Work order:
Reproduce exactly, from the data that follows, the line with "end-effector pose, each", the line with "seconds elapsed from", and every line that lies between them.

Dataset excerpts Block Start

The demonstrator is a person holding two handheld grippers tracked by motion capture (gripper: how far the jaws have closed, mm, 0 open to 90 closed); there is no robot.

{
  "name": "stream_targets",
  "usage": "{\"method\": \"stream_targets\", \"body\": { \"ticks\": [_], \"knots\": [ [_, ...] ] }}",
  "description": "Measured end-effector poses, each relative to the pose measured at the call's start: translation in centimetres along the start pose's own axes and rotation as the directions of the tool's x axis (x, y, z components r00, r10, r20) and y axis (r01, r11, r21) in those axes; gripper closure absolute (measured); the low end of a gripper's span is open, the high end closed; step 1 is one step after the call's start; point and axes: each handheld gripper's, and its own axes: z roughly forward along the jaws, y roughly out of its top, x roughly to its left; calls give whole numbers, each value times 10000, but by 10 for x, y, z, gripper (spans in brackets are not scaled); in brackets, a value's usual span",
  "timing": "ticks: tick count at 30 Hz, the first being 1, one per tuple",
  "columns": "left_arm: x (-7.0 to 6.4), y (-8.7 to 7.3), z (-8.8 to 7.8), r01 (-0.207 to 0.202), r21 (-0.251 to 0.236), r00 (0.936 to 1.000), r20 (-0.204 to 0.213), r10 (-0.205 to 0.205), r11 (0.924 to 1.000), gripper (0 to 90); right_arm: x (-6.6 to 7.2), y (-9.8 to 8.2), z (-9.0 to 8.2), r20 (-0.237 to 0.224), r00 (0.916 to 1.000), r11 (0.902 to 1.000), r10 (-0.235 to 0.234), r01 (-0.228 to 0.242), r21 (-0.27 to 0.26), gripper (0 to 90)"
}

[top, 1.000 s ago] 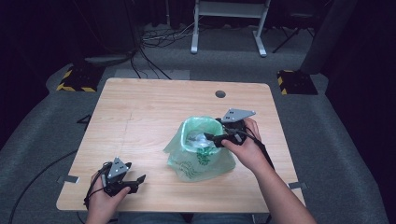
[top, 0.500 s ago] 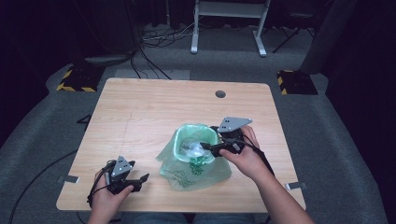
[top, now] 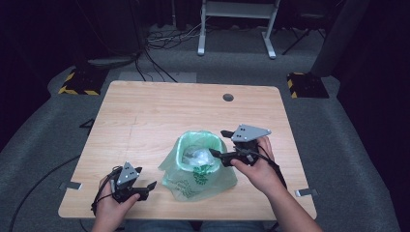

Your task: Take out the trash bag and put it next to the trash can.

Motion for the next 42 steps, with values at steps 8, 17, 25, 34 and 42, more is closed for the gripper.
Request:
{"method": "stream_targets", "body": {
  "ticks": [8,17,25,34,42],
  "knots": [
    [-13,9,-14,-401,32,9991,152,400,9992,229,5,-16,-30,445,9989,9999,122,-123,37,252],
    [-23,18,-14,-731,-122,9961,485,736,9973,222,9,-61,-55,1070,9915,9962,737,-782,388,225],
    [-30,27,-10,-974,-370,9924,718,999,9946,224,23,-99,-30,671,9937,9892,902,-971,1094,224],
    [-40,40,0,-1252,-794,9840,1177,1340,9890,305,37,-117,-8,267,9947,9837,997,-1026,1479,243],
    [-39,47,15,-1425,-689,9750,1622,1520,9874,799,36,-121,-2,82,9959,9831,897,-898,1595,624]
  ]
}}
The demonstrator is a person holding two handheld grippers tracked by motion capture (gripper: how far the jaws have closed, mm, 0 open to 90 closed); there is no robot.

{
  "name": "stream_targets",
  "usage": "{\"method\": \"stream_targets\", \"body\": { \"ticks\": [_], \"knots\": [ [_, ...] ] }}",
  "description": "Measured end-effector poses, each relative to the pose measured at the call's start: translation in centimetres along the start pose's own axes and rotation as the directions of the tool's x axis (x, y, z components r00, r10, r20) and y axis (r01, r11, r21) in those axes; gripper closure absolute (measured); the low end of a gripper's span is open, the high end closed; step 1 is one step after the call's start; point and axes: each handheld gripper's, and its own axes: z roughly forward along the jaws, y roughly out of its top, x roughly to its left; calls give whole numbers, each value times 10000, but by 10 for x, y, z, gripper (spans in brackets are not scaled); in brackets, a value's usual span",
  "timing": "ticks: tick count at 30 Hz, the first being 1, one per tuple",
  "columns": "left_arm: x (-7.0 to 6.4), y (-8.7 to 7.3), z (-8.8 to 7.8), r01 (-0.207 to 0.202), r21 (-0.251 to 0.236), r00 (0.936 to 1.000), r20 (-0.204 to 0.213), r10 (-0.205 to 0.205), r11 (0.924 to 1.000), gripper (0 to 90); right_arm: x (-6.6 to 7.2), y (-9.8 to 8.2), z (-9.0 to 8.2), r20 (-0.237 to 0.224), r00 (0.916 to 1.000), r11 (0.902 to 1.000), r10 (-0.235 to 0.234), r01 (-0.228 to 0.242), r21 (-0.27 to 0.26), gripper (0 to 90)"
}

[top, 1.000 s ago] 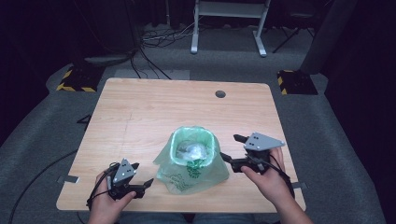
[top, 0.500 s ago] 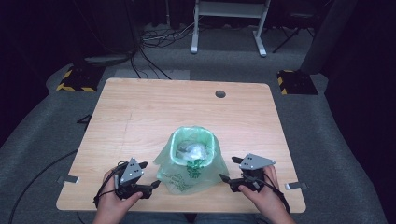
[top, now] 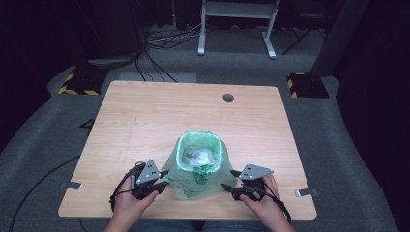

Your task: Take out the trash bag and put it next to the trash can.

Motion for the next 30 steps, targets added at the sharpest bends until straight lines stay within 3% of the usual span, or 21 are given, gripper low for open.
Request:
{"method": "stream_targets", "body": {
  "ticks": [1,2,3,5,10,17,26,30],
  "knots": [
    [-1,1,0,99,-82,9998,155,-98,9999,799,0,0,0,0,10000,10000,0,0,0,624],
    [-3,1,-1,232,-221,9993,307,-225,9995,869,1,1,-3,20,9998,9998,-177,177,-46,768],
    [-4,2,-2,189,-299,9993,328,-179,9994,899,3,2,-6,-25,9995,9995,-316,316,-98,838],
    [-8,4,-6,10,-252,9998,221,-5,9997,900,8,5,-15,-6,9973,9967,-728,727,-352,900],
    [-14,10,-19,-157,-477,9993,328,172,9987,900,15,7,-26,-36,9951,9937,-989,986,-534,900],
    [-21,17,-40,-584,-728,9983,-6,585,9956,900,24,14,-49,94,9923,9853,-1234,1237,-1177,900],
    [-22,34,-63,-811,-1218,9965,-291,781,9892,900,27,33,-77,553,9861,9659,-1564,1644,-1998,900],
    [-14,43,-70,-797,-1437,9950,-710,701,9864,900,23,42,-85,848,9836,9565,-1589,1747,-2338,900]
  ]
}}
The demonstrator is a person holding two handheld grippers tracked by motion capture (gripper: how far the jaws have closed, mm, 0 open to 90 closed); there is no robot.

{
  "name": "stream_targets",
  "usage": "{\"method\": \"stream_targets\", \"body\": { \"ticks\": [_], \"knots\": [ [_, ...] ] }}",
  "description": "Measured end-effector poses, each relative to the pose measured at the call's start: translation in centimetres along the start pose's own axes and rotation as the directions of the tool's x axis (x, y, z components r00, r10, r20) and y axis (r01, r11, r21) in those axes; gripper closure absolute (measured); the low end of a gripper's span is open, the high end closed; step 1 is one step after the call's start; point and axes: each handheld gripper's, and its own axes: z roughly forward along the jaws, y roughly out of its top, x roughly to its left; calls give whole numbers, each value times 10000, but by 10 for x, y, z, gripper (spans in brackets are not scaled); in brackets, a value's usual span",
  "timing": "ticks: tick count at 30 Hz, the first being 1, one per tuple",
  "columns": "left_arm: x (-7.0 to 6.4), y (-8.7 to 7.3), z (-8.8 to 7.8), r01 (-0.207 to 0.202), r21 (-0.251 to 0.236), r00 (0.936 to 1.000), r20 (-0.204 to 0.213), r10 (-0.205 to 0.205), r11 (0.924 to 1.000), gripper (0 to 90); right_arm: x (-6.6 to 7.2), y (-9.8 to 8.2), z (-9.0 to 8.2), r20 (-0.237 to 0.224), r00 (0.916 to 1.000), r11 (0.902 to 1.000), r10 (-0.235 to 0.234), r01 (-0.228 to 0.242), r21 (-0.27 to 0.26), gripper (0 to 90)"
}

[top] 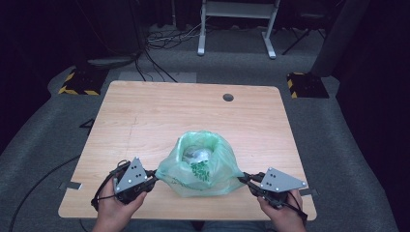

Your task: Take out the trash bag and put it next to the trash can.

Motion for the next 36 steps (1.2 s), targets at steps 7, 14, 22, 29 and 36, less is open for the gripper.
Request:
{"method": "stream_targets", "body": {
  "ticks": [7,14,22,29,36],
  "knots": [
    [12,13,0,43,-126,9998,-206,-46,9999,900,-15,16,-4,257,9996,9990,77,-65,-432,900],
    [26,18,2,426,-229,9982,-420,-436,9988,900,-28,27,-1,417,9990,9979,187,-161,-621,900],
    [43,13,12,927,168,9922,-856,-909,9956,900,-48,34,10,958,9946,9990,410,-393,-203,900],
    [53,2,23,1110,833,9886,-1108,-1014,9903,900,-69,27,27,1189,9908,9971,649,-691,320,900],
    [63,-9,27,1499,1220,9841,-1145,-1361,9812,900,-79,17,37,1309,9871,9920,926,-1028,735,900]
  ]
}}
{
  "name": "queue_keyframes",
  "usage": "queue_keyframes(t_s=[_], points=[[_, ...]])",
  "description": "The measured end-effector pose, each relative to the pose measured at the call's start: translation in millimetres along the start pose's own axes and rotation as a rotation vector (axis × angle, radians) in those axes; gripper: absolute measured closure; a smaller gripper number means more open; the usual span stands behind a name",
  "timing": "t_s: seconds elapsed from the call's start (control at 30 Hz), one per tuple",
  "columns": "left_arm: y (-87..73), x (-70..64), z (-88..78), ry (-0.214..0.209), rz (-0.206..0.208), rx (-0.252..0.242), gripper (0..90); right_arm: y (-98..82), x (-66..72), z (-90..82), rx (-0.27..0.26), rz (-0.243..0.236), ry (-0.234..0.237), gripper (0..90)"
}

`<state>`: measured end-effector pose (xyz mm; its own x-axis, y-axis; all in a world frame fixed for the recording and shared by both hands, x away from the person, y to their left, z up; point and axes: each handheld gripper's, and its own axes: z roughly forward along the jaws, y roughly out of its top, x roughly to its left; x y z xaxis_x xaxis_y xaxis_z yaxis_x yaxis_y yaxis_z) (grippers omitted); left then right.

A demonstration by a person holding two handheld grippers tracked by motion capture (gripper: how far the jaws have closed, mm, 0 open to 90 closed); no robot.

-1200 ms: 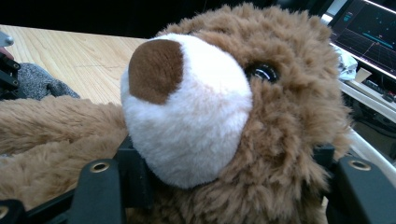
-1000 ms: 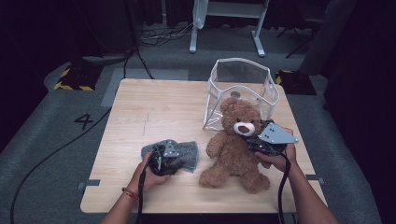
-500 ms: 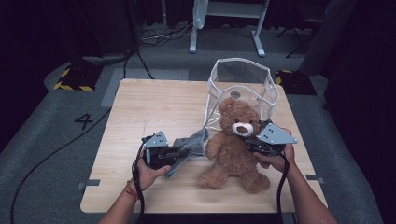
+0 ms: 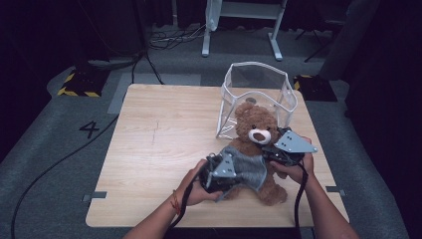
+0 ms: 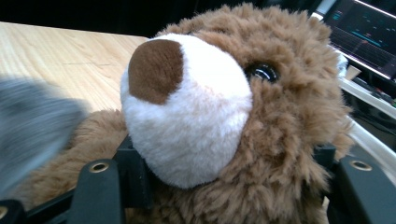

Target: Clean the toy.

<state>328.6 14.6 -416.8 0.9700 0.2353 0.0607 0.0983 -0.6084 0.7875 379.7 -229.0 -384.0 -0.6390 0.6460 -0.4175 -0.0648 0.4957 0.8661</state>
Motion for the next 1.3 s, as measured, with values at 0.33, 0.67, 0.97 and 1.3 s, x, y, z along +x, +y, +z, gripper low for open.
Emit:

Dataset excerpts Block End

Exercise answer:
  "description": "The measured end-effector pose, each relative to the pose measured at the call's start: translation in millimetres along the start pose's own axes and rotation as a rotation vector (axis × angle, radians) in those axes; gripper: absolute measured closure; a smaller gripper number means more open; the usual span stands behind a name",
  "timing": "t_s: seconds elapsed from the call's start (control at 30 Hz), one per tuple",

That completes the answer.